Icon: Honda's Super Cub

Sixty Million Riders Can't Be Wrong

By Aaron Frank, Photography by Honda

What's the most iconic Honda ever made? An original CB750K0? The first Gold Wing? An oval-piston NR750? Mike Hailwood's RC166 six-cylinder Grand Prix racer? Those are all bellwether bikes, but none can challenge the humble Super Cub. Just consider the numbers: Now in its 50th year of continuous production, more than 60 million-yes, million-Super Cubs have rolled off Honda assembly lines. By any conceivable measure-longevity, utility, profitability, or even style, in its own oddball way-the Super Cub comes out on top. It's one of the most successful consumer appliances of all time, wheeled or otherwise.

Not quite a scooter but not entirely a motorcycle, the Super Cub is difficult to classify. The enclosed drivetrain, step-through frame and protective leg shields shout scooter, but the 17-inch wheels and conventional engine placement say motorcycle. The lines of the Super Cub's unique, pressed-steel frame and deep fenders are every bit as timeless as another classic scooter, the Vespa. But those who have traveled to the Third World, where the Super Cub fills every role from taxi to delivery vehicle to police cruiser, will draw a comparison with another vehicular icon: the rugged Jeep.

Soichiro Honda made just one demand when he designed the Super Cub: "Be useful." This simple concept is the Super Cub's greatest strength. Powered by an indestructible, 49cc, four-stroke single, the Super Cub is a breeze to ride. The earliest examples were kickstart-only, but even a child could kick over the low-compression engine, and the 143-pound weight made it a breeze to roll off the centerstand. A centrifugal clutch simplifies shifting the three-speed transmission, and the front fender and leg shields-the first-ever plastic bodywork on a motorcycle-offer protection from muddy roads and bad weather. It's the very definition of simple, useful transportation.

The Super Cub helped launch the Honda brand in America in 1959. The revolutionary machine later starred in Honda's "You meet the nicest people..." advertisements, one of the most memorable (and successful) campaigns of all time. Everyone, it seemed, loved the Super Cub. The Beach Boys penned an ode called "Little Honda," and even Elvis had one for putting around Graceland.
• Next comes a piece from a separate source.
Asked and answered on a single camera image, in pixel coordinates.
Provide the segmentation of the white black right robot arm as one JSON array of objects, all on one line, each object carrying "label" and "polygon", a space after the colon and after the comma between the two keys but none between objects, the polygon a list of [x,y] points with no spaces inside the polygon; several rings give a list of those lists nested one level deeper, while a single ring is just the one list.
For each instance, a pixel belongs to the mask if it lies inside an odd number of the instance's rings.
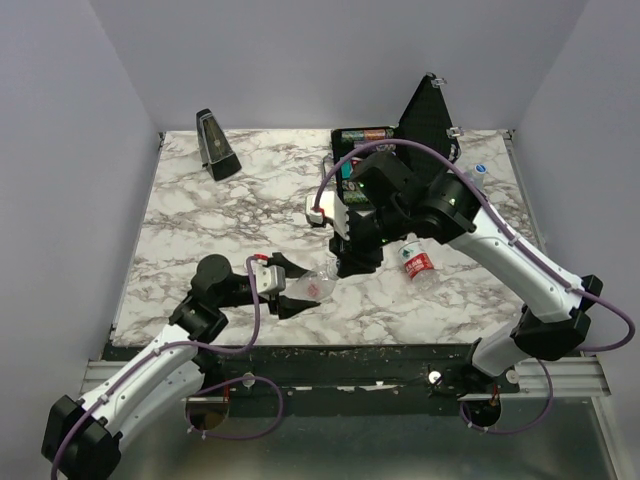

The USA is just one of 160 countries that the Super Cub has been sold in to date, and the Cub series is still being produced today at 16 plants in 15 countries. Super Cubs haven't been sold stateside since 1970, but in this era of economic and environmental uncertainty, we think it's time for a revival. Conveniently, Honda just introduced an updated version of its famous Z50 Monkey bike in Japan, powered by an all-new, fuel-injected, 49cc four-stroke capable of a claimed 282 mpg. The Z50 and Super Cub use the same engine. C'mon, Honda, slot that new motor into the existing Super Cub chassis and give us an icon for the next half-century, too!